» Task goal
Using the data that follows, give the number of lines where the string "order" occurs, and nothing else.

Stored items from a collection
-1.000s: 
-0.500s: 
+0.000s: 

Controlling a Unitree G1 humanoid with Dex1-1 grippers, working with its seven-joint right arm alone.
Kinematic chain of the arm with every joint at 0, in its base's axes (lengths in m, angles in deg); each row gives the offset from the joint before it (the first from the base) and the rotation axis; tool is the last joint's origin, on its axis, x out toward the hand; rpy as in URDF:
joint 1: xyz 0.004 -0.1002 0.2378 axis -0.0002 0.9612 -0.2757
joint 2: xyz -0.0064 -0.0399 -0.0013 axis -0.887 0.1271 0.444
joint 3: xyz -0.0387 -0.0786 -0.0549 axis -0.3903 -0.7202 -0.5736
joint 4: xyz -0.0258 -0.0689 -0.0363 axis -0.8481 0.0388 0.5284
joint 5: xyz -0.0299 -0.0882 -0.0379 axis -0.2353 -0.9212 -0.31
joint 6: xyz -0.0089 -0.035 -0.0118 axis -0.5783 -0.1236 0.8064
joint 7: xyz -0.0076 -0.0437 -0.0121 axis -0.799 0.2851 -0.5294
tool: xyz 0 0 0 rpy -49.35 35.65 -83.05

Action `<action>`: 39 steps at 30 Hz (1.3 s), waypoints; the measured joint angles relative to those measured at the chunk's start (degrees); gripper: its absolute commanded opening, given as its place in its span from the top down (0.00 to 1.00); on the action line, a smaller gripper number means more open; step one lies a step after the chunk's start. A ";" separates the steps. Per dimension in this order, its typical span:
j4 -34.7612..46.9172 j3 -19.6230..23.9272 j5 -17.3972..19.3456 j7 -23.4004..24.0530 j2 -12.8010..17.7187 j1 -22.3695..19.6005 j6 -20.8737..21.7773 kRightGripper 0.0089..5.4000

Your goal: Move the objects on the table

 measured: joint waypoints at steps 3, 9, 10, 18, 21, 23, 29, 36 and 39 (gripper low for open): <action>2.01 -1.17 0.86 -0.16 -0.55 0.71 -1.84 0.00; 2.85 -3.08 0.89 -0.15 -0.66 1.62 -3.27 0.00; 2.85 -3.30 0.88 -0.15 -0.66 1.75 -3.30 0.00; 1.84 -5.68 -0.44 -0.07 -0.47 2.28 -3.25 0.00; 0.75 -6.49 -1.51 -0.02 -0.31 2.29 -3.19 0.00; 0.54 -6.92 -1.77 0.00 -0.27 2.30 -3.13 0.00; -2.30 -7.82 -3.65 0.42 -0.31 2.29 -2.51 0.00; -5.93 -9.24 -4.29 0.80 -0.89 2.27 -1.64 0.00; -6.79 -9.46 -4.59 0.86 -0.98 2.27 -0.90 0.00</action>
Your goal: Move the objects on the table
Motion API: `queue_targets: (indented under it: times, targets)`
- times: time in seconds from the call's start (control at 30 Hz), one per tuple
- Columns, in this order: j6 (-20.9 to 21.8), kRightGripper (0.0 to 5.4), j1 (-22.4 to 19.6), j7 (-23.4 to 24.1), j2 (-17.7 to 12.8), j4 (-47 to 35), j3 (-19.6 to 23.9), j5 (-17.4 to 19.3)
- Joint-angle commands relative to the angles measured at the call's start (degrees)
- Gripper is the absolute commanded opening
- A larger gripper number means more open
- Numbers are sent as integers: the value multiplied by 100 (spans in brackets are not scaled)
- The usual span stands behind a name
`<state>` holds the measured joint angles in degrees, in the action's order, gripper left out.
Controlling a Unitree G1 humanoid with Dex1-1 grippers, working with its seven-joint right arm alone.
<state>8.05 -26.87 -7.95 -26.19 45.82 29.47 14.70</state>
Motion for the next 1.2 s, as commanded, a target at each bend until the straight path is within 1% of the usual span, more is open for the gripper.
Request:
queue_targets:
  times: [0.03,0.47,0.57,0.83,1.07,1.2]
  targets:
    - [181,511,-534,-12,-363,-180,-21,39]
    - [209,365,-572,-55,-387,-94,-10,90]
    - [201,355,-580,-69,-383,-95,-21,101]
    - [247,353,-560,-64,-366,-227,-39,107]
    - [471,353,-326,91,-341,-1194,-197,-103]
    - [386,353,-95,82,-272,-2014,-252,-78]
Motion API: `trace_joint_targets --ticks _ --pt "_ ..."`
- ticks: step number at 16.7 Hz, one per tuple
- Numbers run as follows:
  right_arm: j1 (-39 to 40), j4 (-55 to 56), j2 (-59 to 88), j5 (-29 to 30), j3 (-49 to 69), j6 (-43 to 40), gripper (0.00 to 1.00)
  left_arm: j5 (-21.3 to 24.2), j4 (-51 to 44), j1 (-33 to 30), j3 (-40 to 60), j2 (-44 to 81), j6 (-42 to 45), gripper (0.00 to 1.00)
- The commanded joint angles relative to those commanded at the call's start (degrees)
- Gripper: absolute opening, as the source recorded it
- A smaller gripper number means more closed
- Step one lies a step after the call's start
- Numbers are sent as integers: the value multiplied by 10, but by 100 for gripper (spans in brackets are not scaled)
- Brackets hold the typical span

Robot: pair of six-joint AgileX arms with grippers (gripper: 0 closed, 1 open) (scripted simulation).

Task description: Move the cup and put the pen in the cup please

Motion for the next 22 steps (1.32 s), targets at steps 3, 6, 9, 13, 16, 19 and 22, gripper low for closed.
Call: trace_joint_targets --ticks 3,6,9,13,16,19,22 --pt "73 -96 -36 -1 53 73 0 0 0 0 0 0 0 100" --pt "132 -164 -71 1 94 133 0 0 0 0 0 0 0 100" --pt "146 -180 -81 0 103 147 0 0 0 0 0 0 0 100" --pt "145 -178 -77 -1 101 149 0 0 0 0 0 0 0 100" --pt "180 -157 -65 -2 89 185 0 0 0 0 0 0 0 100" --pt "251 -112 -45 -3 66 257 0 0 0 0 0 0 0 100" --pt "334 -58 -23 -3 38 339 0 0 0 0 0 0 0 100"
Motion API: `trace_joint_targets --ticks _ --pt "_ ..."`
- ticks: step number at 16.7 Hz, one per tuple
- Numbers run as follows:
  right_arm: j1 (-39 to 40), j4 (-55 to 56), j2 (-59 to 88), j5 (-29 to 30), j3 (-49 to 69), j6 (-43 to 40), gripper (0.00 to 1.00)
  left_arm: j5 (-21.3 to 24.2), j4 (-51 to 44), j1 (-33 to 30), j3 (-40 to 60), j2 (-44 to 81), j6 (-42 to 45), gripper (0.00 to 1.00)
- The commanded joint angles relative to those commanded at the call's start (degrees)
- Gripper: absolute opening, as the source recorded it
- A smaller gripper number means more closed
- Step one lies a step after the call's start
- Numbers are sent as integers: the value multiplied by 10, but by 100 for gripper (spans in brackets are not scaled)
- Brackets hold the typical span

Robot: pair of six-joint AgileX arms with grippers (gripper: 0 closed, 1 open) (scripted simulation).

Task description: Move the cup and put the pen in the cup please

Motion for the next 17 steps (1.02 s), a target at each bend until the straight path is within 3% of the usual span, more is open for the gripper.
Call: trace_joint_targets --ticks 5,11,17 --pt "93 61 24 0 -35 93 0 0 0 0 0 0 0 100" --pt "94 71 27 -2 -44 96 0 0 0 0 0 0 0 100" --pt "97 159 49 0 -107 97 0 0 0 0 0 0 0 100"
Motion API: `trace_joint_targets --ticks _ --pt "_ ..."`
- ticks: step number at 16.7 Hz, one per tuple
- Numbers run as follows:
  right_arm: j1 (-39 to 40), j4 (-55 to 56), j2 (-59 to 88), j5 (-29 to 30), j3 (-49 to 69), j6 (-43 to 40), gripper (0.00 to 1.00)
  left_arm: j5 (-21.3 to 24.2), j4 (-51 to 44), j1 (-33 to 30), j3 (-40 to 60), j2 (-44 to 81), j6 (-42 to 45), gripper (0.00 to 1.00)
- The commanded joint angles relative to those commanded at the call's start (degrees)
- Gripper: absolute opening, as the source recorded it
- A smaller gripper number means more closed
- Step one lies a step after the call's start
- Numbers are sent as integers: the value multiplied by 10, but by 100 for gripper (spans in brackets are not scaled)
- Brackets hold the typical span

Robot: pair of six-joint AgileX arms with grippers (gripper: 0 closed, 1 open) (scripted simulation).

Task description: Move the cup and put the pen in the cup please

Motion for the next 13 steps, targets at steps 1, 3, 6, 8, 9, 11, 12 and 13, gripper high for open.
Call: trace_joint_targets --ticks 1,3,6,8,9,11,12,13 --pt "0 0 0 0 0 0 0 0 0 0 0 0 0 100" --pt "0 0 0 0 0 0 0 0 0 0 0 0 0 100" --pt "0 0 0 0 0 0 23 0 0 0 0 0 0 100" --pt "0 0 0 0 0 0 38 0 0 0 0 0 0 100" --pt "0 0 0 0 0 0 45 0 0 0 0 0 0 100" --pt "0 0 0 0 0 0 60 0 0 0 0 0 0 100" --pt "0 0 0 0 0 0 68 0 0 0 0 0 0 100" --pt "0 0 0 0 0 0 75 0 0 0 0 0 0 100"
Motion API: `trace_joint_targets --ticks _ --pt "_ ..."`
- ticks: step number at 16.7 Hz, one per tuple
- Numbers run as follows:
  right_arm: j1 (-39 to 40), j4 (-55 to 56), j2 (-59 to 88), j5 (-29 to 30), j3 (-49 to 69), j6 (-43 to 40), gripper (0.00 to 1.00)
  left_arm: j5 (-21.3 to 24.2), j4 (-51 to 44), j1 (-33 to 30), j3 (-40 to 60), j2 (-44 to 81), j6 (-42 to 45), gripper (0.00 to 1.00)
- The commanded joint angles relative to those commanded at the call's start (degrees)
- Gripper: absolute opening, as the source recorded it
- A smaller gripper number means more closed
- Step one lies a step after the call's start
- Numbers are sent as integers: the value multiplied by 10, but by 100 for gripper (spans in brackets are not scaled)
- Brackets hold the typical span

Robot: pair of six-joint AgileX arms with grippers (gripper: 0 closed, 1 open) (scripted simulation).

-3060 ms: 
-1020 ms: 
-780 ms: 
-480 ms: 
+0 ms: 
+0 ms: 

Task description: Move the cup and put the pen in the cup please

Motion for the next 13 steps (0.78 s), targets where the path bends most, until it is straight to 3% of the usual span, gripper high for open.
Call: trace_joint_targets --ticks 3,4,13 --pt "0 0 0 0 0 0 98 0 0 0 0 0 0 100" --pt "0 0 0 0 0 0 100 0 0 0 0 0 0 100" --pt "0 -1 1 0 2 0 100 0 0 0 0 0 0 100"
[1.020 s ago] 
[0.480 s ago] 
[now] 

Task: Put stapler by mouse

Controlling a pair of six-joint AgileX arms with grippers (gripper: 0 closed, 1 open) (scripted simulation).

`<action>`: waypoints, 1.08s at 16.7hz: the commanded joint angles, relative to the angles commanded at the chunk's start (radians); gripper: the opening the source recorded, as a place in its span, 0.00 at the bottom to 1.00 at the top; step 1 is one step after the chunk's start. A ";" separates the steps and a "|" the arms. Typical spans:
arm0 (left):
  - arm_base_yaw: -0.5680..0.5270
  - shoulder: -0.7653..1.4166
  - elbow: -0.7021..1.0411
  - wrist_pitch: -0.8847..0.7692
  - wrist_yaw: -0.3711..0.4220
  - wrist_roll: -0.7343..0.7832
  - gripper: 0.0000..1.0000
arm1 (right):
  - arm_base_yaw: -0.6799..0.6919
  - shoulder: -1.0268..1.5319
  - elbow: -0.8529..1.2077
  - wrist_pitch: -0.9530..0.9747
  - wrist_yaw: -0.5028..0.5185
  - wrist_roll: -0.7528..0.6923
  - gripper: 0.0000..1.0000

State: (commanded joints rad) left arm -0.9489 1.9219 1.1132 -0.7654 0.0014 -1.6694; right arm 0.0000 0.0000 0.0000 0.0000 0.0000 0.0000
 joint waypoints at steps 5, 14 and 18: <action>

» Exercise answer
3